YOUR TASK: Each line of the listing where "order" appears should be reported.

::: SOURCE DATA :::

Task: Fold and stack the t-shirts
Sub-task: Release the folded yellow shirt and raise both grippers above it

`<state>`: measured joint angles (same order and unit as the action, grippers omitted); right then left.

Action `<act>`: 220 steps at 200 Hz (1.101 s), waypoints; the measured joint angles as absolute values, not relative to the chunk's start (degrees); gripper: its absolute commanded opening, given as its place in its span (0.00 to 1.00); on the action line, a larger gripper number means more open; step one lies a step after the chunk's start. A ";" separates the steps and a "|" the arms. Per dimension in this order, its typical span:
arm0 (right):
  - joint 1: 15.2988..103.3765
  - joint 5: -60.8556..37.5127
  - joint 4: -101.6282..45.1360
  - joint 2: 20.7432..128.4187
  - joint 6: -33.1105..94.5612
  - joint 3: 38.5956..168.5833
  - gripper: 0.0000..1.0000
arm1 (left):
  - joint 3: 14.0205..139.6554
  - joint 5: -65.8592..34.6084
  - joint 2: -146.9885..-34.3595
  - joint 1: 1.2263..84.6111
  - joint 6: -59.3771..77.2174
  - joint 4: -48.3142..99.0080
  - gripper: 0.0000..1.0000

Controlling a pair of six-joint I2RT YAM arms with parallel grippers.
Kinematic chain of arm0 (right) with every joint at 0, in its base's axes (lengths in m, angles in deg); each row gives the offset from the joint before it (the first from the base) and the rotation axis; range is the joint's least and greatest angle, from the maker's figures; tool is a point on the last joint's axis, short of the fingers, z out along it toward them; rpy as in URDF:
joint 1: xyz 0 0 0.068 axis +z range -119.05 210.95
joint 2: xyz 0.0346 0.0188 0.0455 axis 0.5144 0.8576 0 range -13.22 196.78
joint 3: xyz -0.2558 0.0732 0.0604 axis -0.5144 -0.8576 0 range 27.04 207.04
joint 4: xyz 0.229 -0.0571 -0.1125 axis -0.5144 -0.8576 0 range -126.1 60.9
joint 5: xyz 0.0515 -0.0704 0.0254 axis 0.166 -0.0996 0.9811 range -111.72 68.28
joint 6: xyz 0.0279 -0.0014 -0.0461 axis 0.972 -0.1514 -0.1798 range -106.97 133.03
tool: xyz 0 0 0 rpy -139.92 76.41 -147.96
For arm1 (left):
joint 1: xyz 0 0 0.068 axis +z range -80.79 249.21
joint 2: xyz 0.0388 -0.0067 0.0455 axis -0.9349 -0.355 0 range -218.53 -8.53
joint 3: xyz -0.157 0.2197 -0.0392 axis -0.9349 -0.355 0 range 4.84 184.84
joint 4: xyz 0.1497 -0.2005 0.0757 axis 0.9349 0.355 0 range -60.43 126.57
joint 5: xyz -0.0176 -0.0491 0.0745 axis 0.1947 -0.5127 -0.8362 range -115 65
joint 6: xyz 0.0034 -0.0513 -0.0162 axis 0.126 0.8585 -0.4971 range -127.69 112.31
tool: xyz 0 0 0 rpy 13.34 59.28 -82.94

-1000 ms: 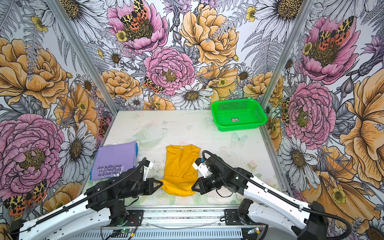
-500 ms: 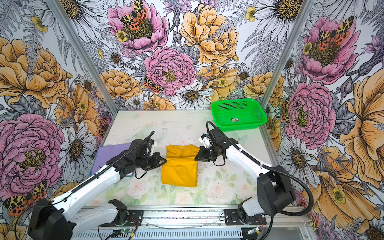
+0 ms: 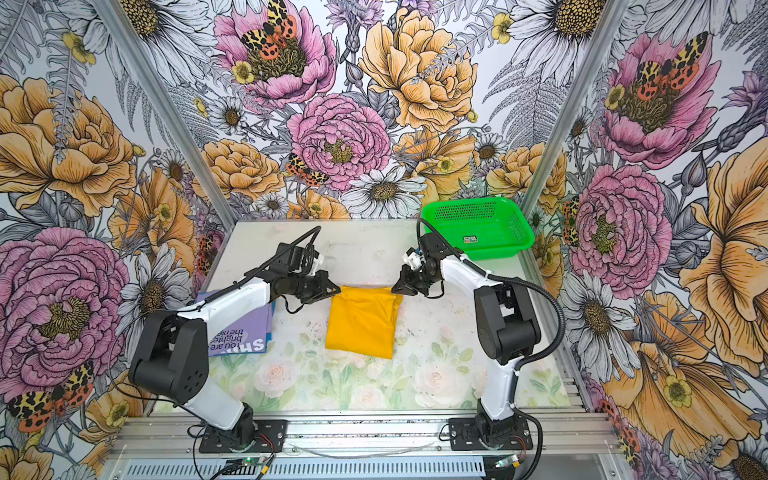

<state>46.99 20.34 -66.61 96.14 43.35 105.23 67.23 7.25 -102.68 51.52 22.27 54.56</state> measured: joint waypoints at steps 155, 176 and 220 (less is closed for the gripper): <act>49.17 10.96 -66.64 87.79 37.34 105.34 0.59 | 66.81 13.70 -105.30 53.59 25.33 42.34 0.98; 51.01 9.87 -66.57 90.46 37.34 105.60 0.59 | 64.85 13.61 -105.06 53.59 25.37 42.25 0.93; 51.99 4.10 -66.64 97.41 37.36 106.26 0.54 | 64.93 10.84 -105.63 53.57 23.75 43.83 0.76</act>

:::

SOLUTION TO THIS TASK:
`<state>`: measured joint angles (same order and unit as the action, grippers omitted); right then left.
Action `<act>`: 220 steps at 200 Hz (1.101 s), waypoints; the measured joint angles as absolute values, not relative to the chunk's start (degrees); gripper: its absolute commanded opening, given as its place in its span (0.00 to 1.00); on the action line, a larger gripper number means more open; step one lies a step after the chunk's start. A ";" separates the steps and a "|" the arms. Per dimension in this order, its typical span:

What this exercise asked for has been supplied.